Look below for the line that contains "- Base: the", then copy it and each following line exactly, through and including the line that contains "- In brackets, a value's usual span".

======== Input for this task ========

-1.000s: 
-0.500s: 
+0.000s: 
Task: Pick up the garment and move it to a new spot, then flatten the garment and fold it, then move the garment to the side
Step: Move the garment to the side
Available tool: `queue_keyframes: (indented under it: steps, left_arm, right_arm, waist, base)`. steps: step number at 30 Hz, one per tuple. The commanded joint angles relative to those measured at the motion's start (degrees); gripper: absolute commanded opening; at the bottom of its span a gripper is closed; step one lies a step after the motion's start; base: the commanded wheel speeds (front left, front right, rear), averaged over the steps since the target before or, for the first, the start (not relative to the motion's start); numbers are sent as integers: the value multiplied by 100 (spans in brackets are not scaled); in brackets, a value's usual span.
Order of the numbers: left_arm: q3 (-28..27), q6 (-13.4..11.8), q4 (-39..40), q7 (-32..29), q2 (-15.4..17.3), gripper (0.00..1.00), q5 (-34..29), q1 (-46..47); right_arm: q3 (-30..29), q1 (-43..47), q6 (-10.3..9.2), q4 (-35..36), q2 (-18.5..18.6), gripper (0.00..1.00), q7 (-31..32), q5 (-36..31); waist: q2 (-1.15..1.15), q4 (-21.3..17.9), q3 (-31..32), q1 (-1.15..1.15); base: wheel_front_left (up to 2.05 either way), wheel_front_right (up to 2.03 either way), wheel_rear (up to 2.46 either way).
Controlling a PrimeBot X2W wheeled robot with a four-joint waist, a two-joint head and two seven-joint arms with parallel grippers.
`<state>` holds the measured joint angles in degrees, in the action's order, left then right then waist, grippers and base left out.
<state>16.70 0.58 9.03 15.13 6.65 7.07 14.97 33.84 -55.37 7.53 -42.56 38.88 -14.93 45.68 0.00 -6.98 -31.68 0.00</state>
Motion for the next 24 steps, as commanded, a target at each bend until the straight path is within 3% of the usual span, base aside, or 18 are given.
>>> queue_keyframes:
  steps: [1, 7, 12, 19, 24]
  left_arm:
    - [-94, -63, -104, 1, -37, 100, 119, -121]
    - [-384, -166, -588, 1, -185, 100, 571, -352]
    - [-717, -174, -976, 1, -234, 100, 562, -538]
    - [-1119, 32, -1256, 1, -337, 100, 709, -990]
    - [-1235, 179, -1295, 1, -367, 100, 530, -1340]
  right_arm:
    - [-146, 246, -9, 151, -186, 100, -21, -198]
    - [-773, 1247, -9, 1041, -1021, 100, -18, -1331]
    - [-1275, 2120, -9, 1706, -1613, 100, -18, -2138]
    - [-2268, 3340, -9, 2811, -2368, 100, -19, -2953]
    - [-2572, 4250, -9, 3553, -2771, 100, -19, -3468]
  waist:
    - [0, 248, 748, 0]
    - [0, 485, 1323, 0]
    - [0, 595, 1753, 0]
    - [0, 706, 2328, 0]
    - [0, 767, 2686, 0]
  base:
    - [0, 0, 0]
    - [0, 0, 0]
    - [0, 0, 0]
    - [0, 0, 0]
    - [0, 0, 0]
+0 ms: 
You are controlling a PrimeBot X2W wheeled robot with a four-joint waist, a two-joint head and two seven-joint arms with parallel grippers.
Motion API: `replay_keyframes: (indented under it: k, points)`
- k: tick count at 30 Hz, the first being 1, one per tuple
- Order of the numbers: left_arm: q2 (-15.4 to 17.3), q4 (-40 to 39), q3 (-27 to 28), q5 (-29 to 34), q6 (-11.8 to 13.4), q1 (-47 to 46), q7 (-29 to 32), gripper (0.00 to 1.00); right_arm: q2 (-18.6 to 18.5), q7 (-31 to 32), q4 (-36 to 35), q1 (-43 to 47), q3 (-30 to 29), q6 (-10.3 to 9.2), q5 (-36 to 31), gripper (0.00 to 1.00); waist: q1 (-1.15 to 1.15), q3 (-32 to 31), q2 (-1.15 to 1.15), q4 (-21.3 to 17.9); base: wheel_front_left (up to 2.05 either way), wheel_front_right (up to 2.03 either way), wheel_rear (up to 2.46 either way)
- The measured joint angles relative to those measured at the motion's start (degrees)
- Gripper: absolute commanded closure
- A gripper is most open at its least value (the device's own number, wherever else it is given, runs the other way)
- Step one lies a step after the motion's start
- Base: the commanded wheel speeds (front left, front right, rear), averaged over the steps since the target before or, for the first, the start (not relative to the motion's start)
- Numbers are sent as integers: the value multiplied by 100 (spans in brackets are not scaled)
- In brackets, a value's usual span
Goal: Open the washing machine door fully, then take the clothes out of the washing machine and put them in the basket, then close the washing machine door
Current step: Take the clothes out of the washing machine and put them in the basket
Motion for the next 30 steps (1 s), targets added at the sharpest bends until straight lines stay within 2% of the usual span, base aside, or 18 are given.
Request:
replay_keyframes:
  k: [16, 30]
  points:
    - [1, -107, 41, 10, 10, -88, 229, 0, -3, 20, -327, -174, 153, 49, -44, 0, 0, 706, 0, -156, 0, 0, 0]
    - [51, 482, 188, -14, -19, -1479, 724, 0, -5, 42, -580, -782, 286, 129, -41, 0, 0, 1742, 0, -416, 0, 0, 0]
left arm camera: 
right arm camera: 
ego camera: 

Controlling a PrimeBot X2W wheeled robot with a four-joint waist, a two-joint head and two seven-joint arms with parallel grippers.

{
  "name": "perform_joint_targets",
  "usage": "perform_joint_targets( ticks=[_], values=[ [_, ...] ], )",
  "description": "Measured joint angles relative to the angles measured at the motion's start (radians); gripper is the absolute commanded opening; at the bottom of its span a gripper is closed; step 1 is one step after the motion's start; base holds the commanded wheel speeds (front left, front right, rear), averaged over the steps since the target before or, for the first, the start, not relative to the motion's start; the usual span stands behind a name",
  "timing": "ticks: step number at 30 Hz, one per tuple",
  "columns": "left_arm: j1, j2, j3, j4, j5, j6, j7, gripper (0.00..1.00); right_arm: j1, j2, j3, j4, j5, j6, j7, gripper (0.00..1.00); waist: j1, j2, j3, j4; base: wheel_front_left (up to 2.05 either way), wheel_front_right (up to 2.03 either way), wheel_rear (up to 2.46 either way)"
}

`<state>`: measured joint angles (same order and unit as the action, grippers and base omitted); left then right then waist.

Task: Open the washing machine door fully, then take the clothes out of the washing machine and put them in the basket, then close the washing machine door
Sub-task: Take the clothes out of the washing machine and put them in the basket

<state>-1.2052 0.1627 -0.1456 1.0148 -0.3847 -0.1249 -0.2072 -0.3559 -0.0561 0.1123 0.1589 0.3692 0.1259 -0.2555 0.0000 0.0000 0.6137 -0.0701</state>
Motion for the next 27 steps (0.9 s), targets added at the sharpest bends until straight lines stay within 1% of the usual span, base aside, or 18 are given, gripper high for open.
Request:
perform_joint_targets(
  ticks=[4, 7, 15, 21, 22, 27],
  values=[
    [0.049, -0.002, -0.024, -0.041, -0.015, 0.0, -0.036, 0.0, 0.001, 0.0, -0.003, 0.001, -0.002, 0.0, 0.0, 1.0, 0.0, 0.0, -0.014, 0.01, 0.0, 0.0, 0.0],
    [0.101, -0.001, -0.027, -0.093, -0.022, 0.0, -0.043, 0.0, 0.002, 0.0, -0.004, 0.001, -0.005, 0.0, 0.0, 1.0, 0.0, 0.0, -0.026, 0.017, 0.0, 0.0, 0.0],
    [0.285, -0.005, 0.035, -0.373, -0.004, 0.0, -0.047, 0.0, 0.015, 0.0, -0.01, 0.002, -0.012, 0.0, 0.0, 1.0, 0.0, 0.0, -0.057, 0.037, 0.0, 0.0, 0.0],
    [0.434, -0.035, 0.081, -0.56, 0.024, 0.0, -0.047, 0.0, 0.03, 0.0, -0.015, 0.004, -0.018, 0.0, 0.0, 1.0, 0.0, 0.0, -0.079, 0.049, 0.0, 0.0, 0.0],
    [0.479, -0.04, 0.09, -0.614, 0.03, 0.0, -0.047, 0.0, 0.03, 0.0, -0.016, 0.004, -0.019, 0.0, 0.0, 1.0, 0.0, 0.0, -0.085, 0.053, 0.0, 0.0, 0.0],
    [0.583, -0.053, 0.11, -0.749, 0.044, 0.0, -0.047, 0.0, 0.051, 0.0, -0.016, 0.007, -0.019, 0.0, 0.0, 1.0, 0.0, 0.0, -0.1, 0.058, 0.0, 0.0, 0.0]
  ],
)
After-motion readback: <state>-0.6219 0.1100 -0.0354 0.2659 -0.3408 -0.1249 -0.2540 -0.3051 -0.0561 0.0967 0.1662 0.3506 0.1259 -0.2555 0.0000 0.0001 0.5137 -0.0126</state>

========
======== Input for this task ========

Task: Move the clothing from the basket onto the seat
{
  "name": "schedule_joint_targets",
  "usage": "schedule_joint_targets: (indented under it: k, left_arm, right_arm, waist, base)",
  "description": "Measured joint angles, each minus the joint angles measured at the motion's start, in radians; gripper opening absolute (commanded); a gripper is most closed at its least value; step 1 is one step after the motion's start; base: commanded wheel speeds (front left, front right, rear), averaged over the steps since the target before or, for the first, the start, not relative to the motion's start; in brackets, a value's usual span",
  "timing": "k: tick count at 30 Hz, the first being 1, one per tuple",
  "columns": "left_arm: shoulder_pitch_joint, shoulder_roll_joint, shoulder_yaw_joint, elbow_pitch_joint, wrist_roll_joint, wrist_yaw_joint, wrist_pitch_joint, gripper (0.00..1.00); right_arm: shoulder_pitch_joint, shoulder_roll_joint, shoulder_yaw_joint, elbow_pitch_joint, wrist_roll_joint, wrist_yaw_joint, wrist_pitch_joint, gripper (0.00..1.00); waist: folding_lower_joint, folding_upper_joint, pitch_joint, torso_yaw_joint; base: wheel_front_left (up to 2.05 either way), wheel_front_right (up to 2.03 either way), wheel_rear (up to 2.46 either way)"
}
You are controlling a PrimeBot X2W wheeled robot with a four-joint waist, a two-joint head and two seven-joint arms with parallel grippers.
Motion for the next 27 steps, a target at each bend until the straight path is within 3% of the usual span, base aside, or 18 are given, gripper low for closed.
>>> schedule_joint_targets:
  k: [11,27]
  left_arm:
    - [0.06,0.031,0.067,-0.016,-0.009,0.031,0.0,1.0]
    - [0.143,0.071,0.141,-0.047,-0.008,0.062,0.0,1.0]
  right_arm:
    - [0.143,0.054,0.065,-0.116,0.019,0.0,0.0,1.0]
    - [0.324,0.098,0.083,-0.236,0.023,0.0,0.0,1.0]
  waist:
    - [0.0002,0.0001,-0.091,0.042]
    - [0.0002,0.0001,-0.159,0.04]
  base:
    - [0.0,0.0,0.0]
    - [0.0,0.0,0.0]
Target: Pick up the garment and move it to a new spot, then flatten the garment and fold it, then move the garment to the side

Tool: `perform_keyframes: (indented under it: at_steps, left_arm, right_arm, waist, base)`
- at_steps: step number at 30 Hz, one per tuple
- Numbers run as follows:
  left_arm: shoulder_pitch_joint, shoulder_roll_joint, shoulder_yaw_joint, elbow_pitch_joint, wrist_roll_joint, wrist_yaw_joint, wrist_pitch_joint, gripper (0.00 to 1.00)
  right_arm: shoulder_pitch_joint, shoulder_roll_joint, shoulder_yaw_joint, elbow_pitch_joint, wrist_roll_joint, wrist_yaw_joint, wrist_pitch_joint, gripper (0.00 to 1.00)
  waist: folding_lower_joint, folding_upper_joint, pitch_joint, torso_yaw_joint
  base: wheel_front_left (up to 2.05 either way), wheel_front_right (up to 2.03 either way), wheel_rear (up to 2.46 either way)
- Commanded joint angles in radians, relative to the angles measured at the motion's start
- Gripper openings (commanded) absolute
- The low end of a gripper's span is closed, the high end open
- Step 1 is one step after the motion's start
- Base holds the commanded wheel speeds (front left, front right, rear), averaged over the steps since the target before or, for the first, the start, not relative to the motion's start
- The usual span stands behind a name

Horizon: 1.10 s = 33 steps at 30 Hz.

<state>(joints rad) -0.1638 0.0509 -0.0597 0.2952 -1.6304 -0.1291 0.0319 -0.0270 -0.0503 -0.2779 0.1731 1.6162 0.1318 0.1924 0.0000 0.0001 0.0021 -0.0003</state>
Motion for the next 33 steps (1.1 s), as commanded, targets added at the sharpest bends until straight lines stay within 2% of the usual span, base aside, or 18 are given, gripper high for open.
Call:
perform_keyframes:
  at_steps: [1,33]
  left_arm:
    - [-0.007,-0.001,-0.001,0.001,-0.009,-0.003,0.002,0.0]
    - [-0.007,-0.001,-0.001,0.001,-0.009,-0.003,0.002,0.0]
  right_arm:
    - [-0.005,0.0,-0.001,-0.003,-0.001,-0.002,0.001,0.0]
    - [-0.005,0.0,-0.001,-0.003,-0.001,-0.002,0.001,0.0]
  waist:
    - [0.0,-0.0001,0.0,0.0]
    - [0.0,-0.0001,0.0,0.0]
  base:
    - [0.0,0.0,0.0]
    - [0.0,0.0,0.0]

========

**Response to this task**
- Base: the commanded wheel speeds (front left, front right, rear), averaged over the steps since the target before or, for the first, the start (not relative to the motion's start)
- Numbers are sent as integers: the value multiplied by 100 (spans in brackets are not scaled)
- In brackets, a value's usual span

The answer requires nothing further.